TASK STATEMENT — A word-for-word restatement of the whole listing is the expected answer.

DATA EXTRACT —

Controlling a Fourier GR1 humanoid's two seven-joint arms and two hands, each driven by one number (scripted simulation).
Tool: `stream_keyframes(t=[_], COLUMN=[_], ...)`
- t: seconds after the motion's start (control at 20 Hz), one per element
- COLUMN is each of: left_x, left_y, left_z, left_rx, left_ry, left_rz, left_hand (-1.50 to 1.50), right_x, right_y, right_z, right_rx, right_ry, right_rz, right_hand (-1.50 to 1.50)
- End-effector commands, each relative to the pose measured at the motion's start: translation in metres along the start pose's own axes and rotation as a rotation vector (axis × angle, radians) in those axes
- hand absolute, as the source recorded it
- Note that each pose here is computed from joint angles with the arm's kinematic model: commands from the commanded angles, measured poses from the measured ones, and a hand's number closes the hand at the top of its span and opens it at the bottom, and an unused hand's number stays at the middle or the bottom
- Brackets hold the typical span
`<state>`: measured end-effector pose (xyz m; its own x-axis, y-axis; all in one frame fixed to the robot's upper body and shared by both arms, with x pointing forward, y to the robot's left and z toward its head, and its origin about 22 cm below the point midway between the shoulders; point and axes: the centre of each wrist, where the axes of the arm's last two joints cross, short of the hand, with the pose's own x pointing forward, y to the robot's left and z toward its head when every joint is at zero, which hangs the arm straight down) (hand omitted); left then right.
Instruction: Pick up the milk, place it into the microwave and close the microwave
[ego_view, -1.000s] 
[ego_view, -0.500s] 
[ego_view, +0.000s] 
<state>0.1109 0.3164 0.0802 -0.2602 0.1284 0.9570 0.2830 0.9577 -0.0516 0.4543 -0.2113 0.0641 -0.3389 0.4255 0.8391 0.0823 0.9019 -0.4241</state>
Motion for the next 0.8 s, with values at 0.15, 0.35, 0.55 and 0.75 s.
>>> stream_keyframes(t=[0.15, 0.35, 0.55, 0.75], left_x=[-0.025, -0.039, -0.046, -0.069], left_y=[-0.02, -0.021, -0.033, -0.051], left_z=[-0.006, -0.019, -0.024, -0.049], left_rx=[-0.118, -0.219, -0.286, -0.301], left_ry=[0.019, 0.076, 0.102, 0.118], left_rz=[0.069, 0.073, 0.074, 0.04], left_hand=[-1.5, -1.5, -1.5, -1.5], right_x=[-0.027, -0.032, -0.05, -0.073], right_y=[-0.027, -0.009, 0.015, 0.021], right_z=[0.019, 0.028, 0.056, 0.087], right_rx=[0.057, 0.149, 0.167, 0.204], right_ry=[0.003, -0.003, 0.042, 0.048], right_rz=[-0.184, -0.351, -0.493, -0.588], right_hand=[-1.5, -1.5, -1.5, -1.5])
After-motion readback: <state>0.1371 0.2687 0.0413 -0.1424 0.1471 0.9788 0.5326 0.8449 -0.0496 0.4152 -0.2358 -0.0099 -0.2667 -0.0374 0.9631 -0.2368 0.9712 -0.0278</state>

RESPONSE AREA —
Controlling a Fourier GR1 humanoid's two seven-joint arms and two hands, each driven by one number (scripted simulation).
Tool: `stream_keyframes(t=[_], COLUMN=[_], ...)`
- t: seconds after the motion's start (control at 20 Hz), one per element
- COLUMN is each of: left_x, left_y, left_z, left_rx, left_ry, left_rz, left_hand (-1.50 to 1.50), right_x, right_y, right_z, right_rx, right_ry, right_rz, right_hand (-1.50 to 1.50)
- End-effector commands, each relative to the pose measured at the motion's start: translation in metres along the start pose's own axes and rotation as a rotation vector (axis × angle, radians) in those axes
- hand absolute, as the source recorded it
- Note that each pose here is computed from joint angles with the arm's kinematic model: commands from the commanded angles, measured poses from the measured ones, and a hand's number closes the hand at the top of its span and opens it at the bottom, and an unused hand's number stays at the middle or the bottom
- Brackets hold the typical span
`<state>`: measured end-effector pose (xyz m; its own x-axis, y-axis; all in one frame fixed to the robot's upper body and shared by both arms, with x pointing forward, y to the robot's left and z toward its head, and its origin about 22 cm below the point midway between the shoulders; point and axes: the centre of each wrist, where the axes of the arm's last two joints cross, short of the hand, with the pose's own x pointing forward, y to the robot's left and z toward its head when every joint is at zero, which hangs the arm straight down) (hand omitted); left then right.
Instruction: Pick up the milk, place it into the microwave and close the microwave
[ego_view, -1.000s] 
[ego_view, -0.500s] 
[ego_view, +0.000s] 
<state>0.1109 0.3164 0.0802 -0.2602 0.1284 0.9570 0.2830 0.9577 -0.0516 0.4543 -0.2113 0.0641 -0.3389 0.4255 0.8391 0.0823 0.9019 -0.4241</state>
Motion for the next 0.8 s, with values at 0.15, 0.35, 0.55 and 0.75 s.
>>> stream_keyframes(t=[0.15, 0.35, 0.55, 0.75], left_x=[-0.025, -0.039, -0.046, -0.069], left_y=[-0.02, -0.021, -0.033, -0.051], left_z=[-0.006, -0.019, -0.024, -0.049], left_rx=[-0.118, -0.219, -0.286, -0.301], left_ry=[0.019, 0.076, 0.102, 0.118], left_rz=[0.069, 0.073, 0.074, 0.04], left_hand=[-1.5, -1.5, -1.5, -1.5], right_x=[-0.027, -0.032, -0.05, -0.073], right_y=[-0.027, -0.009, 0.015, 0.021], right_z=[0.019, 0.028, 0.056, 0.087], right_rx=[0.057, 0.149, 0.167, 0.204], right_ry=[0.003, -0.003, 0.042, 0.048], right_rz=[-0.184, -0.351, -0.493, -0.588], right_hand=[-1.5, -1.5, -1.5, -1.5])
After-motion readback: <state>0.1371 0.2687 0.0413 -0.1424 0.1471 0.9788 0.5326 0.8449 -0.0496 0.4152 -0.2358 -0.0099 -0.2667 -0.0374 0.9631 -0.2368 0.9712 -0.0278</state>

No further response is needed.